Re: Correspondência #3

Caro amigo,

Fico feliz que esteja se sentindo confortável, como se tivesse em teu lar.

Senti na foto que me enviou que o João está curtindo e que há terreno fértil para que as coisas avancem bem, e sem perder o lado lúdico. Essa energia faz muito bem.

Por aqui o céu continua azulado e o sol caindo perto das 5 da tarde. As pessoas aproveitam esse momento nos parques, fora de casa, porque no meio de Dezembro acho que começa um clima bem nublado e mais frio, com ventos fortes do Mistral.

Diga ao João que aqui tem muito espaço no parque também pra ele correr e brincar.

João, na foto não aparece, mas nesse parque tem, veja só, até capivara como na Lagoa da Pampulha! Já guardei o seu lugar com a projeção da minha sombra. Quando o sol cair, a projeção também desaparecerá. Mas não se preocupe, porque a gente sempre terá a foto com o lugar guardado.

Um abraço anil,
San

Correspondência #2

Caro amigo,

Hoje saí de casa, depois de muitos dias entocado resolvendo pendengas que são necessárias, mas não me dão prazer. Coisas de dinheiro, essa coisa que faz a gente ralar com um negócio que a cada pouquinho de tempo gasto nele, dá vontade de parar, sei lá, de ficar longe.

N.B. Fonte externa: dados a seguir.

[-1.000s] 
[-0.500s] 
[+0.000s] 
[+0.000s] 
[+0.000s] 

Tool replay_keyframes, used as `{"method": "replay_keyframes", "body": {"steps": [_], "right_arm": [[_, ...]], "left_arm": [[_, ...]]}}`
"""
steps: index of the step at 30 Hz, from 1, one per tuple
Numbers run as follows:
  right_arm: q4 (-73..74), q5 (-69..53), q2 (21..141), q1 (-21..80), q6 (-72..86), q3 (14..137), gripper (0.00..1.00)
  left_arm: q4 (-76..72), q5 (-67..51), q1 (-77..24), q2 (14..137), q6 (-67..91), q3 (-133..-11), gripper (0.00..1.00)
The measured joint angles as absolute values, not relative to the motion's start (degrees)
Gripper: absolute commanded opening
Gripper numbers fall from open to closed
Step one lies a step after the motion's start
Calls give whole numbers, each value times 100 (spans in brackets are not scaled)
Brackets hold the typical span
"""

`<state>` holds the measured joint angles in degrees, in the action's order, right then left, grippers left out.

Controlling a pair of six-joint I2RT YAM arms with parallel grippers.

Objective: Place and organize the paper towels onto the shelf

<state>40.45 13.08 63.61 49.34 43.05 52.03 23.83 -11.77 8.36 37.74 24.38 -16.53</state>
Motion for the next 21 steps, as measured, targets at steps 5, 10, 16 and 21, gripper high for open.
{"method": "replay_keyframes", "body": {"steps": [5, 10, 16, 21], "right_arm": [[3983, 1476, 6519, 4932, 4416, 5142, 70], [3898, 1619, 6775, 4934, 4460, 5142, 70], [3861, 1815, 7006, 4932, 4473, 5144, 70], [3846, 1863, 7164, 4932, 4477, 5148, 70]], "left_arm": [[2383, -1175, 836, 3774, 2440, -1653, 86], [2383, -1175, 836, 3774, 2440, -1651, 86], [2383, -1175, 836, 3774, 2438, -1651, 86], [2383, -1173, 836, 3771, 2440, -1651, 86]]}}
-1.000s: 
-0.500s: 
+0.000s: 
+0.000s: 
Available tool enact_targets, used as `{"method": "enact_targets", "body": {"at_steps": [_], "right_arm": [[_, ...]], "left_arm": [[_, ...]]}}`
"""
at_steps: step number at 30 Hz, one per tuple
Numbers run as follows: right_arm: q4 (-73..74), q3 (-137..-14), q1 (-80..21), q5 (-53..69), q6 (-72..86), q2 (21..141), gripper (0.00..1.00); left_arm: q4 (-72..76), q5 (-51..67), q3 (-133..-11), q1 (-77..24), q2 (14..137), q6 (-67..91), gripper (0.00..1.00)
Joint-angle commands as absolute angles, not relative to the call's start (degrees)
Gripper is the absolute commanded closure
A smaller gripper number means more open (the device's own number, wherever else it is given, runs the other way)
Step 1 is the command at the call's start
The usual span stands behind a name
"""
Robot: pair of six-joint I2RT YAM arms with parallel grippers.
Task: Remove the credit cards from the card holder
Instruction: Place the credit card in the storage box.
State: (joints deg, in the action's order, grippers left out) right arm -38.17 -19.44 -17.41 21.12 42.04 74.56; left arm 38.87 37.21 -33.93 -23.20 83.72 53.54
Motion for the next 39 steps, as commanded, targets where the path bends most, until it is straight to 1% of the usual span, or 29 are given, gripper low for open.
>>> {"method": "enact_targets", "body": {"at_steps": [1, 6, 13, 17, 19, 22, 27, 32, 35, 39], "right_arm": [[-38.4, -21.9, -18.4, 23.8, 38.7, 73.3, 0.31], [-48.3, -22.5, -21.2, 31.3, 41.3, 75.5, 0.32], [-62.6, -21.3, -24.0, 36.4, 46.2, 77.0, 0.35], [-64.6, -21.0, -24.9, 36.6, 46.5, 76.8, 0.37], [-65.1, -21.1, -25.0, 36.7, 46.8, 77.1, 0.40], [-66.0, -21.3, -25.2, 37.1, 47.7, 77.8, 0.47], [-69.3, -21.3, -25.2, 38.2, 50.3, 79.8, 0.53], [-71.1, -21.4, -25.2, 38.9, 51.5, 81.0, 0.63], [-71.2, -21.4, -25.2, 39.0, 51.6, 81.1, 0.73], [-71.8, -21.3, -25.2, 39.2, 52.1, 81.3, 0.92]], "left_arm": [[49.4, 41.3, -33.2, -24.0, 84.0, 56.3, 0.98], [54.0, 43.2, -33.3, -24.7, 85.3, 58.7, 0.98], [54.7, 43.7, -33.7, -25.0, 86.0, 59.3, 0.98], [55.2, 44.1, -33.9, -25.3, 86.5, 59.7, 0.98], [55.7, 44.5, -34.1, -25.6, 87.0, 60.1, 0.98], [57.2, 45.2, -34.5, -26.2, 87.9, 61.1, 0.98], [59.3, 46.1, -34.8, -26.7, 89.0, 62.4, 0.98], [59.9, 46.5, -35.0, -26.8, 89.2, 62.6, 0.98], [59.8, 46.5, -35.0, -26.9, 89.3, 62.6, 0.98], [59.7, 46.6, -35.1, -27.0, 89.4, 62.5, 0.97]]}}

Estive nessa última semana trabalhando pruma agência tailandesa à distância, fazendo um planejamento digital. Coisa que me toma quatro horas por dia, o cara lá é bem sossegado e gente boa e tal. E essa coisa de trabalhar em casa ao menos deixa o ar mais leve. Adoro a casinha, o jardim e as plantas, a luz daqui, o sossego. Mas eu tô enferrujado com isso ou isso simplesmente não me atrai mais. Quando termino a lida e vou mexer com o que realmente gosto, pô, sinto a enorme diferença.

Amanhã não sei se vai ter trabalho de lá. A própria possibilidade de não haver, já me deixa feliz.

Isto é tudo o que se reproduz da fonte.